Website delivery
with Cloudfront

14th September 2014
(initially published the 5th March 2014)

The main interest of static website is to be able to be stored in the cloud, that is to say on a content delivery network able to serve our data with amazing performances, a very low cost, and multiple benefits in terms of lightness, safety and reliability.

This article sets out to show how to host a static website (wether built from a generator like Jekyll, Pelican or Hyde, or “by hand”) on Amazon Web Services, especially Amazon S3 in order to store the website files, and CloudFront in order to deliver them. The main purpose is to be able to get a website fast from anywhere, reliable, secure, highly scalable and inexpensive (with a low traffic, the hosting will cost you about one dollar a month).

To this purpose, we will use:

Hosting on S3

After having created an AWS account, go to the management console, then to S3: this service will store the website files.

Creating buckets

The website will be located on www.domain.tld. The domain name root, domain.tld, will redirect to this location. Create two buckets (with Create bucket) named from the expected URL: domain.tld and www.domain.tld.

Bucket hosting the website

In www.domain.tld properties, activate website hosting (Static Website Hosting then Enable website hosting): you can choose a home page (index.html) or an error page (error.html). The website will be available from the Endpoint URL: keep it, we will need it in the following section.

Buckets redirecting

In domain.tld properties, choose Static Website Hosting in order to select Redirect all requests: we provide domain.tld. This bucket will stay empty.

From Endpoint location, we can now see the files hosted in www.domain.tld bucket. We can upload those files from the AWS console, but we will explain on the last part how to upload it with one bash command line.

Serving data with Cloudfront

S3 hosts our data in one unique location.
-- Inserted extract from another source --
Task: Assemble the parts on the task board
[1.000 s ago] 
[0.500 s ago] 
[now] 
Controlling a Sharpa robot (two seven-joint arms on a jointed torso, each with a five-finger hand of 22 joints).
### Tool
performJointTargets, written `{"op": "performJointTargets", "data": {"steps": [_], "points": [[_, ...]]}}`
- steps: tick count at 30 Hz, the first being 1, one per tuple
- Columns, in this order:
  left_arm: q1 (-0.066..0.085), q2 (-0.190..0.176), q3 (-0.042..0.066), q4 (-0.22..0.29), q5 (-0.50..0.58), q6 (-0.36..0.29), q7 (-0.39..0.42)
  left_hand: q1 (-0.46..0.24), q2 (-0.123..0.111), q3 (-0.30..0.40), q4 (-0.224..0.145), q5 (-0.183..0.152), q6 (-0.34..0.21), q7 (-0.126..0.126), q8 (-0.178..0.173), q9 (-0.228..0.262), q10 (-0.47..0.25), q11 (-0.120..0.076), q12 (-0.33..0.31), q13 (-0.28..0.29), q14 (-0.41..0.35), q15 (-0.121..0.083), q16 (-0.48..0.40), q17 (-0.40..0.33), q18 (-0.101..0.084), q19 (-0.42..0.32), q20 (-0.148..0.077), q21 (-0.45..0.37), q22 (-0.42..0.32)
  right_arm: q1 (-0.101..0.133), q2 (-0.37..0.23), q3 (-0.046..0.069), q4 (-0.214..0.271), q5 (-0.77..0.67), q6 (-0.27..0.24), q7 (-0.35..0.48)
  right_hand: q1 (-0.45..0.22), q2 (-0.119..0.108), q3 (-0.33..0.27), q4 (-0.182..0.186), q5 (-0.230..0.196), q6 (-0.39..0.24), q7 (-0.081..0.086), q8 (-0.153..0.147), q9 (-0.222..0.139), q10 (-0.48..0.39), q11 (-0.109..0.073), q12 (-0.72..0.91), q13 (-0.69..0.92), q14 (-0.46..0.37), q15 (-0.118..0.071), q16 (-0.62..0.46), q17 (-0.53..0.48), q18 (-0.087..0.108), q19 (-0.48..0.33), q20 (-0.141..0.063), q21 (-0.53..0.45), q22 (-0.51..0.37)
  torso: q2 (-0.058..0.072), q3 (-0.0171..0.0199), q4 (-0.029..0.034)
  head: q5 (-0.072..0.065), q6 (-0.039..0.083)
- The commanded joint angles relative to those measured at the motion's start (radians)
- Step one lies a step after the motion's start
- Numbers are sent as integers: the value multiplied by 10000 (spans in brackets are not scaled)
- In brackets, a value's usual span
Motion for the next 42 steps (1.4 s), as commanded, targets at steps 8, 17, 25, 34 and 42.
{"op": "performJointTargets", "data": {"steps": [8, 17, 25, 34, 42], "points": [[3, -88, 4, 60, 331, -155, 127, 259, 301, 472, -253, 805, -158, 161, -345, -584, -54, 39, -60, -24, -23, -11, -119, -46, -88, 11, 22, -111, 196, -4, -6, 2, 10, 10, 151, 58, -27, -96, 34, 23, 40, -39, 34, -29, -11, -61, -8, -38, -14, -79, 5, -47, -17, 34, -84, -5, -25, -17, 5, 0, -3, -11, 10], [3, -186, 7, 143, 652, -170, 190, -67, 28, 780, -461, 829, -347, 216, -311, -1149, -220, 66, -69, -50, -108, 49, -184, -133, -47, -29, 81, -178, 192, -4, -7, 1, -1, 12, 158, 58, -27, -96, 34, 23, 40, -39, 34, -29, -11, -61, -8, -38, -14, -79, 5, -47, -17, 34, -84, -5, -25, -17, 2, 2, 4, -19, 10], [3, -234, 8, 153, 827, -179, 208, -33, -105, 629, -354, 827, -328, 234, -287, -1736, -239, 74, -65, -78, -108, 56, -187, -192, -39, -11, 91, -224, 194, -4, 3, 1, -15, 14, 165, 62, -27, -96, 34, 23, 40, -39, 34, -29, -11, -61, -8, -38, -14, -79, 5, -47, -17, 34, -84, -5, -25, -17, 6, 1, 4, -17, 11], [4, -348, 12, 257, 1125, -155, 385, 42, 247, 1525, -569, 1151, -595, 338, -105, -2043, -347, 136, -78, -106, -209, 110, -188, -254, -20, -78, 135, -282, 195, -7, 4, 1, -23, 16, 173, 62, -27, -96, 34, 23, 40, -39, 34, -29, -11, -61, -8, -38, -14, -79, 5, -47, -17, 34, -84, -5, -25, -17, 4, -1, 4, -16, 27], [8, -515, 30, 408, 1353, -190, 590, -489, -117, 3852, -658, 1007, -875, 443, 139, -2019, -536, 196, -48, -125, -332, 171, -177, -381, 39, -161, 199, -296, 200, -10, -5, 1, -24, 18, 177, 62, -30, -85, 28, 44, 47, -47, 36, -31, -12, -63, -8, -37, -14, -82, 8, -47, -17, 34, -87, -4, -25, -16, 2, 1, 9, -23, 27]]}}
Data stored in Dublin will be provided quite fast to a visitor located in Paris (about 200 ms in order to load the home page of this website) but less in New-York (500 ms) or Shanghai (1,300 ms).

Amazon CloudFront is a CDN, serving content to end-users with high availability and high performance. The access time falls below 100 ms in Paris, New-York and Shanghai.

In return, a propagation delay exists between an upload and its update on Cloudfront. We will see in the last part how to notify any modification.

Creating the distribution

In the AWS management console, choose CloudFront, Create Distribution, then Web.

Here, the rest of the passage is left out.